§ Exercise goal:
Please state how many lines of the data below contain the word "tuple", offering nothing besides the number.

[Records from a dataset]
┄┄┄┄┄┄

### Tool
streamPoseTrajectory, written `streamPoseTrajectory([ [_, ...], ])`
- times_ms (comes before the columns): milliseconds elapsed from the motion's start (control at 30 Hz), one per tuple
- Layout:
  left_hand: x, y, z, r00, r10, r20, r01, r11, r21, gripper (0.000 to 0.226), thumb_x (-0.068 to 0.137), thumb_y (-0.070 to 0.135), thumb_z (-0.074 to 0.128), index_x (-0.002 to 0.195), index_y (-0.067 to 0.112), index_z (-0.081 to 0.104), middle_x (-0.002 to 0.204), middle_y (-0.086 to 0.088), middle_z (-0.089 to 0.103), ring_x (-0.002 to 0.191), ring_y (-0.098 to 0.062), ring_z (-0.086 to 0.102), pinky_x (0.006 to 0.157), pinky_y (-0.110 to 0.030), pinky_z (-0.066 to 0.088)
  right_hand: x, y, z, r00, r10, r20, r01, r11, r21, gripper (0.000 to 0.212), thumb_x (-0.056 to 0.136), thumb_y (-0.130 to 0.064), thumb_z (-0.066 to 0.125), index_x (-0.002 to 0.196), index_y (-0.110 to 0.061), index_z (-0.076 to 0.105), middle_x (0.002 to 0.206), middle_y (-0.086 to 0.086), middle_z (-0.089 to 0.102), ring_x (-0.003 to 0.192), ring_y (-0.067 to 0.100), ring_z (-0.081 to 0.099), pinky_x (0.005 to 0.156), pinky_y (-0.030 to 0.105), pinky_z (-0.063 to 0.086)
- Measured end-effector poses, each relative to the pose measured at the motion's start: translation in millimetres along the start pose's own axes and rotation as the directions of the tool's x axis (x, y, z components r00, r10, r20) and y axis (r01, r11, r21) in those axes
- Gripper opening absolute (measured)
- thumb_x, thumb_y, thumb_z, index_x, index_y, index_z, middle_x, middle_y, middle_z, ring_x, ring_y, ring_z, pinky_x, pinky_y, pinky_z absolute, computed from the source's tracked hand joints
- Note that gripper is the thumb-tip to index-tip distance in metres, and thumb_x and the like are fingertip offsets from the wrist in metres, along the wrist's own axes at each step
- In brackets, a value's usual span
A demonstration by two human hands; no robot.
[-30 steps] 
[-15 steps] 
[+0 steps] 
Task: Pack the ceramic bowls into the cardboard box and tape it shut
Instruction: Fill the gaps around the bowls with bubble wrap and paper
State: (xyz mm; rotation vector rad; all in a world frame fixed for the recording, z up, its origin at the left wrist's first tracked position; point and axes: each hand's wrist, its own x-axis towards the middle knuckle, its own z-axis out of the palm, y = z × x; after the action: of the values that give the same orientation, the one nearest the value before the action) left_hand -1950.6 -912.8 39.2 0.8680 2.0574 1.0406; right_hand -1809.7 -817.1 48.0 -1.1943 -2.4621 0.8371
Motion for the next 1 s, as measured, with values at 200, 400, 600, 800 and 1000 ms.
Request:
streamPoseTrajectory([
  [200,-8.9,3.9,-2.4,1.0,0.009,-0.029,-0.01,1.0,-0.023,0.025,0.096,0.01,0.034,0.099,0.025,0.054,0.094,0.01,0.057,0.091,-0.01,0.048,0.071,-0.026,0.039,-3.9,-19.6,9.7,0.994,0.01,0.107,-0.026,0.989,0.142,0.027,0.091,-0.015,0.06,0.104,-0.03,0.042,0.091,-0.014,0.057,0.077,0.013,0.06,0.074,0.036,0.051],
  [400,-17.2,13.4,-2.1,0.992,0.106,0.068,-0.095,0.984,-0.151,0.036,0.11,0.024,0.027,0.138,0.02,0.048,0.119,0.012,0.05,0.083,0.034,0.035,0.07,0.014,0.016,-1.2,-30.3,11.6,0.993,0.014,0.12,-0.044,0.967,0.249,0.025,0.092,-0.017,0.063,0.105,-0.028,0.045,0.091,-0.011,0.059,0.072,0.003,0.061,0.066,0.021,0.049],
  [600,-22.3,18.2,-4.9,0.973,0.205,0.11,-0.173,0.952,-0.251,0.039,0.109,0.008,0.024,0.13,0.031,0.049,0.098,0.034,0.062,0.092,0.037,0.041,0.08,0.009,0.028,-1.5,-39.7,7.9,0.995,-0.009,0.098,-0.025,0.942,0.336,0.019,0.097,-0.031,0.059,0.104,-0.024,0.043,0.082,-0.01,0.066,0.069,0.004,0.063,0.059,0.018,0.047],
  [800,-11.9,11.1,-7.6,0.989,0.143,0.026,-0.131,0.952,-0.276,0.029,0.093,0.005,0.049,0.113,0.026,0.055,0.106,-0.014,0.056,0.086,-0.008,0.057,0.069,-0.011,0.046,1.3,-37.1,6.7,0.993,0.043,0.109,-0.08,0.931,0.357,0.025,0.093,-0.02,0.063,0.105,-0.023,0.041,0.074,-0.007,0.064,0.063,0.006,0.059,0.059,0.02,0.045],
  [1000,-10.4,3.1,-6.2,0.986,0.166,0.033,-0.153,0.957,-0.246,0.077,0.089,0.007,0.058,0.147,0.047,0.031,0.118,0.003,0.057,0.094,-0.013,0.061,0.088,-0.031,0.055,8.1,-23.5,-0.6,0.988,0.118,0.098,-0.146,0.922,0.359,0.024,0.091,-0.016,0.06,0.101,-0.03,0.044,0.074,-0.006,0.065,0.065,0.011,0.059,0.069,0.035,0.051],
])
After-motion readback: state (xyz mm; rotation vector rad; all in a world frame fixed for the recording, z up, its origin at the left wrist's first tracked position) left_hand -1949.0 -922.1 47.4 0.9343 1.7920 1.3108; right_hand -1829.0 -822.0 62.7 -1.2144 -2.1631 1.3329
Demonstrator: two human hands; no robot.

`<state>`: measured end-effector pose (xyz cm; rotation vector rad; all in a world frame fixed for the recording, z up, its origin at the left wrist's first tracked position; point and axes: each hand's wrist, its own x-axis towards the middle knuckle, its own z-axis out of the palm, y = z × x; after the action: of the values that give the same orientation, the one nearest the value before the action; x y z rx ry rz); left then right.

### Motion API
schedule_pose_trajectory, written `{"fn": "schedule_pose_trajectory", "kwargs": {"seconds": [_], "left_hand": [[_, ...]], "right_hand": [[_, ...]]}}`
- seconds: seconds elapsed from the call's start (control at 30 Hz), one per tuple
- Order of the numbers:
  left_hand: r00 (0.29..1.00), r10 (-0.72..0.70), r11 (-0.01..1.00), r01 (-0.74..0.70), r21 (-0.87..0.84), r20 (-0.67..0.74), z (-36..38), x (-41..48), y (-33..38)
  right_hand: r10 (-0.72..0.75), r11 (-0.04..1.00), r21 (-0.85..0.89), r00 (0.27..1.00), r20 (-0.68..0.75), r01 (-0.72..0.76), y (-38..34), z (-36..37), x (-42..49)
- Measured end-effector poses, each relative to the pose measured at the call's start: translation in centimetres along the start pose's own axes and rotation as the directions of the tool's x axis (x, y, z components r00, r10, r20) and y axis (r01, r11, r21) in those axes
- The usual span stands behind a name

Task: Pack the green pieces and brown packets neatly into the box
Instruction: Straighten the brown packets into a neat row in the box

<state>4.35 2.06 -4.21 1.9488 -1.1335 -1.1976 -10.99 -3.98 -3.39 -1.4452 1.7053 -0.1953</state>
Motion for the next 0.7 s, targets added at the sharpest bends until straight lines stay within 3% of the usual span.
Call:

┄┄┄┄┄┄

§ Exercise result:
2